Introducing the Introduction
When it comes to After Effects, “performance” is a complicated topic. The notion of performance affects every single After Effects user, and yet it’s one of the most divisive, nuanced, problematic and downright misunderstood subjects to discuss. Have you ever thought After Effects felt “slow”? Have you ever tried to choose the best computer for your budget? Have you ever looked at real-time 3D engines and thought “why can’t After Effects render that fast?”. I think at some point, every After Effects user has looked at the little blue bar that represents rendering progress and wished it would hurry the f*@k up.
So here we are in 2019, using an application that’s over 25 years old, and the issue of performance in After Effects is constantly raised in user groups and online forums, but often with no clear answers or insights into the matter.

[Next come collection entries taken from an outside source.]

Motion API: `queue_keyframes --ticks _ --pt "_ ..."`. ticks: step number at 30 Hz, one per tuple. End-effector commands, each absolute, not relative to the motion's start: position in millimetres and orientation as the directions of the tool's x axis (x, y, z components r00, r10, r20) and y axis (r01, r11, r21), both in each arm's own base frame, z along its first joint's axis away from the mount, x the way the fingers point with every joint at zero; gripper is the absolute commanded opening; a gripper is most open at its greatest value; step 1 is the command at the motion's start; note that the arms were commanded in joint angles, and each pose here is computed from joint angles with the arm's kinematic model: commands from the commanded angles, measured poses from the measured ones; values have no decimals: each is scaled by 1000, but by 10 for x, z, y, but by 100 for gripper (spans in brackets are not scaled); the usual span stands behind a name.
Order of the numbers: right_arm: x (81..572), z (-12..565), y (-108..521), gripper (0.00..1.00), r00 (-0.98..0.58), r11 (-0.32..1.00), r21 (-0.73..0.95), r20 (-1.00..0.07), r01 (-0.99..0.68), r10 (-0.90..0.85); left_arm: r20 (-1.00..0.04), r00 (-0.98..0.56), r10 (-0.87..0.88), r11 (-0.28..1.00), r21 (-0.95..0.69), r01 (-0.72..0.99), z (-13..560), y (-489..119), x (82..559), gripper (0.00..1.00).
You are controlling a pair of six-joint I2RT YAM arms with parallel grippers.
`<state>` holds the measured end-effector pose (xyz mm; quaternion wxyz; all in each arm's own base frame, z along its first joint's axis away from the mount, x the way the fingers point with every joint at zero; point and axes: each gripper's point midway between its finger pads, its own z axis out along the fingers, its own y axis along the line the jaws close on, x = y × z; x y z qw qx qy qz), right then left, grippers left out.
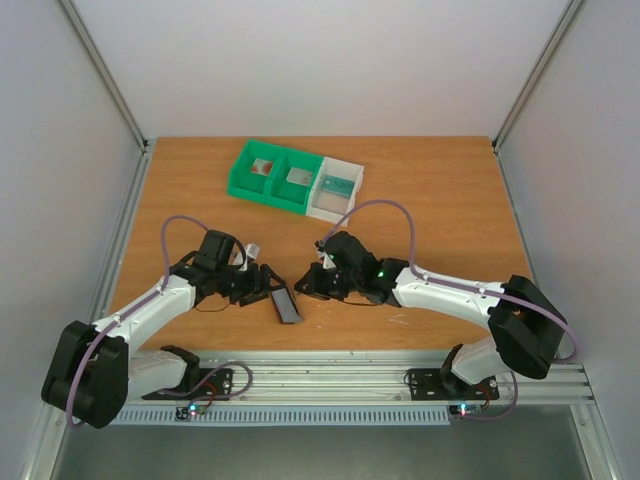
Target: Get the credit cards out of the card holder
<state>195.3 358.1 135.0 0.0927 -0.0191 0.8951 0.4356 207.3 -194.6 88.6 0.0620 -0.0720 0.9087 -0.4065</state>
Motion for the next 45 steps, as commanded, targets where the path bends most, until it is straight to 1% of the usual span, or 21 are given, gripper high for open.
queue_keyframes --ticks 1,6,12,17,20,24,26,28,31,33,37,42,45 --pt "1933 1335 3474 1 -976 647 754 -206 -115 66 -51 -982 -180 671 -737 -85 810 -1920 2032 64" --pt "1949 1198 3278 1 -972 727 681 -218 -89 85 -53 -982 -183 681 -727 -87 764 -1901 2034 55" --pt "1931 1013 3117 1 -972 773 631 -216 -64 97 -48 -982 -183 680 -727 -91 728 -1906 2037 45" --pt "1942 824 2905 1 -967 836 547 -233 -39 108 -41 -983 -182 685 -722 -97 679 -1903 2038 39" --pt "1966 752 2849 2 -958 838 543 -262 -50 113 -37 -984 -175 679 -728 -93 661 -1916 2027 36" --pt "1952 626 2779 5 -960 855 517 -258 -41 110 -35 -985 -169 663 -743 -87 677 -1944 2022 28" --pt "1945 605 2760 9 -963 865 501 -250 -35 105 -35 -985 -169 662 -745 -87 682 -1946 2021 24" --pt "1940 645 2751 14 -964 871 490 -249 -39 96 -39 -985 -169 661 -745 -84 690 -1948 2030 21" --pt "1947 807 2757 24 -960 868 491 -270 -69 76 -38 -985 -169 662 -745 -84 685 -1952 2039 19" --pt "1950 961 2772 29 -955 861 500 -289 -95 63 -33 -985 -168 662 -744 -88 669 -1954 2038 17" --pt "1924 1248 2864 33 -952 830 540 -303 -142 34 -29 -986 -165 659 -747 -88 670 -1960 2030 11" --pt "1817 1522 3228 34 -953 754 622 -302 -213 -20 -42 -984 -170 651 -755 -81 730 -1967 2046 1" --pt "1762 1589 3466 34 -953 714 658 -301 -241 -45 -40 -984 -176 651 -754 -86 728 -1961 2043 0"
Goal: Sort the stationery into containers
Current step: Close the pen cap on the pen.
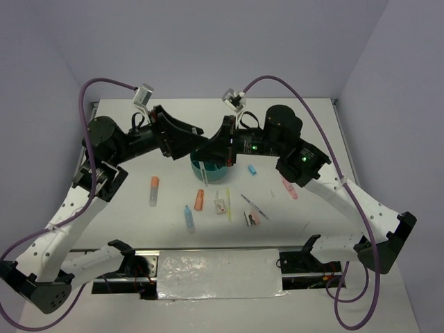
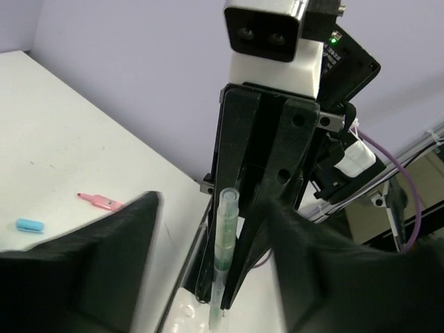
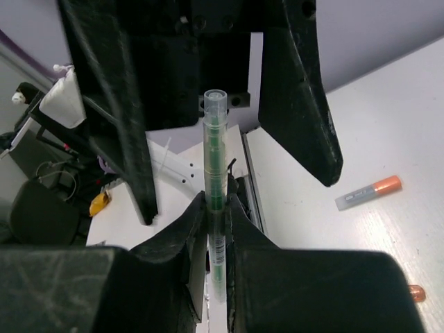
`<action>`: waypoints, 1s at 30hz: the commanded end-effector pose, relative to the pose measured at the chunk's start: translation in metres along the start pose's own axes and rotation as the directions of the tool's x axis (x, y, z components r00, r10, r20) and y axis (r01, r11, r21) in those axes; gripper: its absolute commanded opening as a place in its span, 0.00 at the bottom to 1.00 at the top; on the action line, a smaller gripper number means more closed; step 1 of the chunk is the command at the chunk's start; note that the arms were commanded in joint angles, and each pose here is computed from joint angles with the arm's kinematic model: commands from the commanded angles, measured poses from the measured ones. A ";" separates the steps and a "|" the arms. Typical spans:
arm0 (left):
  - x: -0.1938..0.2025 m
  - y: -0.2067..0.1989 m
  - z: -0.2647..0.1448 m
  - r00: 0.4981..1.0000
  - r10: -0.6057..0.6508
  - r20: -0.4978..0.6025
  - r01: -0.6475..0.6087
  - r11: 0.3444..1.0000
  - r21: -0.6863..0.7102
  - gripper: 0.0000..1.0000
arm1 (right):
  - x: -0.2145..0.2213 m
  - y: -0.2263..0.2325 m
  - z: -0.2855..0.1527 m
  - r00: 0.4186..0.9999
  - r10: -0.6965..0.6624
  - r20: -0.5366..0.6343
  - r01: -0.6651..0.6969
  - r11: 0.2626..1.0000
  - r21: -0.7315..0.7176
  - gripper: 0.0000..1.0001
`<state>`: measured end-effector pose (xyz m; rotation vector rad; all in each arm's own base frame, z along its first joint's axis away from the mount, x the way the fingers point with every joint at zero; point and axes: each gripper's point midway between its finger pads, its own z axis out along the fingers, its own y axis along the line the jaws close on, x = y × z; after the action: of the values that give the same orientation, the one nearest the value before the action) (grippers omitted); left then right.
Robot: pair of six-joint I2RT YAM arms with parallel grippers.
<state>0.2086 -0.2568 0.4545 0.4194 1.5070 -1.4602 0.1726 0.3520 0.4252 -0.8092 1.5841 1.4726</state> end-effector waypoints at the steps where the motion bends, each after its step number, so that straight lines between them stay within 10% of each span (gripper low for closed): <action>1: -0.023 -0.021 -0.001 0.995 0.090 0.041 -0.091 0.996 0.021 0.82 | -0.010 0.018 -0.005 0.998 -0.054 0.031 0.056 0.997 -0.057 0.00; 8: -0.034 -0.018 -0.004 0.992 0.114 0.049 -0.112 0.992 -0.051 0.84 | -0.005 0.018 -0.009 0.998 -0.054 0.019 0.055 0.997 -0.051 0.00; 18: -0.022 -0.012 -0.002 0.998 0.066 0.020 -0.065 0.997 -0.040 0.50 | -0.006 0.020 -0.011 0.998 -0.063 0.011 0.063 0.997 -0.048 0.00; 24: -0.016 -0.012 -0.001 0.999 0.036 -0.009 -0.036 0.999 -0.029 0.07 | -0.012 0.019 -0.009 0.997 -0.079 0.011 0.079 0.996 -0.039 0.00; 30: 0.024 0.008 -0.006 0.993 -0.069 -0.100 0.063 0.996 -0.060 0.00 | -0.055 0.027 -0.001 0.986 -0.162 0.049 0.163 0.986 -0.030 0.00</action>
<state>0.2119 -0.2504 0.4649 0.3900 1.5310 -1.3945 0.1720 0.3519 0.4169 -0.8759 1.6757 1.4291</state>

I’m hoping to shed some light on this difficult topic with a series of articles, all relating to After Effects and performance. This will be the most in-depth, comprehensive look at every aspect of performance in After Effects. It will cover the history of After Effects, the technology that it’s based on, and how the hardware and software we use every day relates to that all-important word: performance.
I’m not sure how many articles will end up in this series, or even how often they will be published. I began work on this series over a year ago and because of its length I’d planned to release it as an e-book. But then every time I thought I’d explained one point, I realized that I needed to explain something else, and then something else, and so on. As the number of chapters keeps ballooning it’s become more and more daunting to keep everything progressing. So starting today, I’ll be publishing chapters as stand-alone articles here on the ProVideo Coalition, and then when the series is eventually complete it will be available to download as an ebook. Publishing each chapter as an article will also make it easier for readers to post comments and correct or clarify any details which I might have missed.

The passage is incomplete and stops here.